Тут началась перестройка, и все пошло вверх дном. Мои волнения насчет Эли сменились совсем другими. Контору трясло, трясло всех. С частотой приступов малярии нас реорганизовывали. Я два раза собирался уходить, но не решался. Пытался, как и все, делать деньги. И вот, в конце 90-го, мой партнер, как это тогда называлось, пригласил меня на встречу в ресторан и предложил сделать для моей дочери загранпаспорт, просил принести анкеты, фотографии. Я понял, что он хочет гарантий. Я решил, что новые наряды, ресторан и такая редкость, как мидовский паспорт, Эльку порадуют. Пусть поглядит на модное место, а то все дома сидит, даже на дискотеки редко ходит.
Из кооперативного ресторана мы поехали в «Джаз-кафе», оттуда клиент позвал нас в офис что-то оформить, чтобы бумаги завтра уже ушли. Я оставил Элю в кафе, она танцевала, пообещав за ней заехать. А когда приехал, мне сказали, что она ушла с каким-то молодым человеком.
Я ринулся домой и застал ее спокойно смывающей тушь с ресниц, стал ласкать, чтобы проверить ее покорность. Все было, как всегда. Я зарекся водить ее куда-нибудь, да было уже поздно. В тот вечер кончился самый беспечный и счастливый период моей жизни. И как оказалось, не только моей.

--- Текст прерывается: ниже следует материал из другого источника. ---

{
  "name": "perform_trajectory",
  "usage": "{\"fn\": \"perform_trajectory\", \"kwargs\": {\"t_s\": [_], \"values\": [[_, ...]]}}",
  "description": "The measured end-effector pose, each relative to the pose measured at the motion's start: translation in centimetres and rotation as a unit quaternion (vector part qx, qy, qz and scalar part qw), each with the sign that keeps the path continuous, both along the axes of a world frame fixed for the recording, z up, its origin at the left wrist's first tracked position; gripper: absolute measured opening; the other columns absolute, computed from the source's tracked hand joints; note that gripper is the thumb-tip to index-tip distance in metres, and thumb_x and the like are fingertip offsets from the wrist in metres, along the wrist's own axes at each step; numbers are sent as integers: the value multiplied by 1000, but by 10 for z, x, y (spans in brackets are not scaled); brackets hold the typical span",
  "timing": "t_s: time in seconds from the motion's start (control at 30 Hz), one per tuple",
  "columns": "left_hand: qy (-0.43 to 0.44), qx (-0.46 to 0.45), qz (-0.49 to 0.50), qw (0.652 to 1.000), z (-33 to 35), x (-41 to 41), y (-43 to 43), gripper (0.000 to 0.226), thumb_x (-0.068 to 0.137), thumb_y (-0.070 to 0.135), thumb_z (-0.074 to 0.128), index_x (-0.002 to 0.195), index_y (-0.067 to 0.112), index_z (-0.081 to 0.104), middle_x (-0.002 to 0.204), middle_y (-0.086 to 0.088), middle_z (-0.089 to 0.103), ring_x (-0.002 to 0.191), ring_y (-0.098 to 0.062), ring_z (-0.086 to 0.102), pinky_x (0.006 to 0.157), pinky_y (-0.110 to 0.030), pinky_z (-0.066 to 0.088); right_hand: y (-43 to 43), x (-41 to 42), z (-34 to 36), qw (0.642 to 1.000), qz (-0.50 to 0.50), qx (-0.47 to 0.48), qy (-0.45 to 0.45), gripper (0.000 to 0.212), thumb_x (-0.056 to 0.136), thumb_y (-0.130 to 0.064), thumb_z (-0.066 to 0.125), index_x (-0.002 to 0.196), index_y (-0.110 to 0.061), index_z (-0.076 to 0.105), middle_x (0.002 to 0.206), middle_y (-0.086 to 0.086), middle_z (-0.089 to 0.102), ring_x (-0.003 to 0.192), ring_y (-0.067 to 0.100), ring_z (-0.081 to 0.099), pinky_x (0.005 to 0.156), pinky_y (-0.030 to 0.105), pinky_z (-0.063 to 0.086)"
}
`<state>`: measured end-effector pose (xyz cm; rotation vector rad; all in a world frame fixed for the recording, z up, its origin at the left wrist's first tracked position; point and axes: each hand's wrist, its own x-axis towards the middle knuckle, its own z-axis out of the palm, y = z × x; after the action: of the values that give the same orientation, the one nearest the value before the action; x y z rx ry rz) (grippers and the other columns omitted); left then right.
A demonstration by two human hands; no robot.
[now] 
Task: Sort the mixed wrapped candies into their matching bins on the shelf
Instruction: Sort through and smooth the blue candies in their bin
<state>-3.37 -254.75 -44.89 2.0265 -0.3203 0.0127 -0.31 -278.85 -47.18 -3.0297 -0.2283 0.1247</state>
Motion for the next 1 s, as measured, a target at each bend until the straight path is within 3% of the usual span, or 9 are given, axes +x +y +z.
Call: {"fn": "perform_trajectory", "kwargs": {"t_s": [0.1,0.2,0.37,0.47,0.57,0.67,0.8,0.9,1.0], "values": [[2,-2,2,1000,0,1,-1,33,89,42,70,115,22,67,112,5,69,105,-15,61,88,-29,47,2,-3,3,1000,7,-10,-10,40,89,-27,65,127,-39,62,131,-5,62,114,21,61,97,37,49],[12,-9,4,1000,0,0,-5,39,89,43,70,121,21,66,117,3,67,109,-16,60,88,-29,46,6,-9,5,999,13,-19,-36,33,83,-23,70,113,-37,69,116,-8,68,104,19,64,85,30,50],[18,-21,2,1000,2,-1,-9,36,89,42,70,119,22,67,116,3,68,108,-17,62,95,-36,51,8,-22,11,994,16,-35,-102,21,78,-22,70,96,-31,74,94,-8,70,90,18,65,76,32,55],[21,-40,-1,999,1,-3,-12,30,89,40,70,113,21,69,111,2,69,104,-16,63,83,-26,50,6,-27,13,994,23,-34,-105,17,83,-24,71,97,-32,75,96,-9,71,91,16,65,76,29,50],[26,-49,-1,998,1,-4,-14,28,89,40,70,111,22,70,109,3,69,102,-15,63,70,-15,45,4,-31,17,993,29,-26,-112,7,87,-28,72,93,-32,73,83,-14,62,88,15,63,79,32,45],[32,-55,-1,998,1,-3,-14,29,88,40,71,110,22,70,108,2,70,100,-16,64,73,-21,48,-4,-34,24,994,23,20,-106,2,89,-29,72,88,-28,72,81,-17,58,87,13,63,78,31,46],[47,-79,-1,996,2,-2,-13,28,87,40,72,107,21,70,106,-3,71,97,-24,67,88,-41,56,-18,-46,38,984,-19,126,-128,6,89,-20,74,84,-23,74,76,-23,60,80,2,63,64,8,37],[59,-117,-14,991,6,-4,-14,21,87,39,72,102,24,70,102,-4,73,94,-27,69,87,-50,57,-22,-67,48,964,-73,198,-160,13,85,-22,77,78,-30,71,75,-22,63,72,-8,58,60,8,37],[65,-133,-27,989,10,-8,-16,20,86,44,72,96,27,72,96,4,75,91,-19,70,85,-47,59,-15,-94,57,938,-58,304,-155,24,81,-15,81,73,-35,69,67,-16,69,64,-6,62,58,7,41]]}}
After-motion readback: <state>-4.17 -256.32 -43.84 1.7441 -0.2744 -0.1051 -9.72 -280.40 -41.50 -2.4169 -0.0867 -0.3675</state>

Мне всегда хотелось комфорта и незаметности, хотелось жить привычным мне образом, ничего не меняя, ничего не строя нового. То, что я имел, далось мне не просто, и я хотел сохранить свое благополучие любой ценой. Я почувствовал себя как хряк, выгнанный из теплого стойла на свет, на снег, заляпанный кровью и копотью от паяльной лампы. Я метался, пытаясь вспомнить, что я делал, когда был тощим, с острыми клыками, и не имел своего стойла. Но мое грузное тело мешало, я не успевал уворачиваться. Кое-как раскидав затупившимися клыками загонщиков, я кинулся к спасительной дырке в заборе. Но пролезла только голова, а моя шкура, моя толстая, белая, мягкая шкура осталась там, где ее хотели зацепить крючьями и стянуть с меня. Мне так стало жалко ее, что я рванулся всей массой, снес забор, ободрал бока и побежал. Так я бежал, не помня себя, попадая в грязь, ломясь сквозь заросли, шарахаясь из стороны в сторону. Мой ужас длился долго-долго. Когда я остановился в каком-то глухом месте, почему-то опять у забора, и оглядел себя, то понял, что спасти шкуру не удалось. Той белой мягкой, нежной шкуры на мне уже не было. То, что покрывало мое тело, висело грязным, драным, вонючим тряпьем, прикрывающим худое жилистое тело. Я увидел острый сучок дерева, подошел к нему и потерся боком — не больно. Я надавил сильнее — сук сломался, на обломке повис клок грязной щетины. А боли не было. Я зря бежал, я не сберег моей просвечивающей сквозь щетинки, вздрагивающей волнами от сухой травинки, покрывающейся пупырышками от сквозняка шкурки. Не кто-то чужой и злобный повесил ее сохнуть на морозе, а я сам потерял ее по кустам, болотам и чащам. Тогда, тем зимним днем на снегу мне было больно расставаться с ней так же, как безнадежно нечувствительна сейчас, да и шкура моя уже никому не нужна.